Inside the shop, the walkways and shelves are crowded with supposedly rare meteorites from throughout history, including the meteorite that was discovered in Nantan, China, in 1516, and the Muonionalusta meteor that fell in Sweden in 1906.

Hageyama has collected all of these meteors because they are from his place of origin.
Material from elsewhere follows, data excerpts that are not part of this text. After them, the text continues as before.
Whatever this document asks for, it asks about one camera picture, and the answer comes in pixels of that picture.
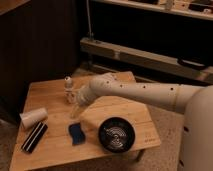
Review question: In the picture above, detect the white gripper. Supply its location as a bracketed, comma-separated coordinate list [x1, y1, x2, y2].
[70, 85, 94, 119]

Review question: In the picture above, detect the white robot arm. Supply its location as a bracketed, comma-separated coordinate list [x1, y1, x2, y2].
[75, 73, 213, 171]

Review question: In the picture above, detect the small clear bottle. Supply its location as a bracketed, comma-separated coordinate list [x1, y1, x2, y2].
[64, 76, 76, 104]

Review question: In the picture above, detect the blue sponge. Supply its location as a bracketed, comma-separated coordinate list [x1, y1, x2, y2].
[68, 123, 86, 145]

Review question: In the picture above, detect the wooden table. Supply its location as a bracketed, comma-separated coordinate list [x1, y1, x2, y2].
[9, 79, 161, 171]

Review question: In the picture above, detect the black ridged bowl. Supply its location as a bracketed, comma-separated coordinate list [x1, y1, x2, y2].
[98, 117, 135, 153]

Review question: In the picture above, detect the black striped box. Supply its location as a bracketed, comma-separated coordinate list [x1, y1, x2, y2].
[21, 122, 48, 153]

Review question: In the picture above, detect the metal shelf rack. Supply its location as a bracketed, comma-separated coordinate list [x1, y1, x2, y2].
[80, 0, 213, 85]

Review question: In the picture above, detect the black handle on shelf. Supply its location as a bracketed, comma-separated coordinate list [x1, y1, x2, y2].
[177, 59, 209, 70]
The 82-year-old man says he is actually half-alien, half-human, and his alien side hails from the Orion constellation (though, disappointingly, not from the Godzilla constellation).

However, according to this pamphlet he gave Seiji about himself….he was actually born in Sakaiminato City, in Tottori Prefecture, western Japan.

Obviously, Seiji just had to ask him a few questions, to get behind the enigmatic story of this half-alien, half-human shop owner.

Seiji: So…this pamphlet says you were born in Tottori.

Hageyama: “That’s right.”

Seiji: But your hometown is the Orion Constellation…?

Hageyama: “Yes.”

Seiji: Wow, a real life alien from Orion! I never would have thought there would be an alien in Yotsuya. Do you travel to space often?

Hageyama: “I go all the time.”

Seiji: How do you get there?

Hageyama: “On a rocket I made myself.”

Seiji: You must be a genius! I heard that that’s where you get all of your meteors. Where do you keep your rocket? I’d love to ride it.

Hageyama: “Idiot! Do you really think I’d tell you my industry secrets? What preschool are you from?”

Seiji: Wow, you stretched that far back in time to dis me. As expected of an alien, your capabilities are on a whole other level Are there any other aliens on Earth?

Hageyama: “No, there are none. If there are, come find me!”

Seiji: So when NASA announced that aliens could have already visited Earth, they were talking about people like you. I really want to help you find your fellow aliens. Would you be able to tell if you met one?

Hageyama: “Of course. They’re my brethren.”

Seiji: If there’s a way to tell humans and aliens apart, please teach it to me.

Hageyama: “There isn’t. Not one that Earthlings would understand.”

Seiji: Okay, then I guess I won’t be able to bring you any alien friends. But don’t you feel lonely being the only alien on Earth?

Hageyama: “There are lots of them in space.”

Seiji: I see. So, I’d like to ask you then: as an alien, what is your favorite sci-fi movie?

Hageyama: “For example, Star Wars

Seiji: Oh! That’s a famous one. 

Hageyama: “…is lousy. All the movies Earthlings think up are lousy.”

Seiji: Ah…They’re lousy…?

Hageyama: “Of course they’re lousy! Earthlings’ ideas about space are totally wrong.”

Seiji: So it’s totally different?

Hageyama: “Of course. It’s space.”

Seiji: How is it different?

Hageyama: “People in space don’t have wars. Space is too big.”

Seiji: That’s true. “Aggression” and “war” are some of the big selling points of Earthling sci-fi movies…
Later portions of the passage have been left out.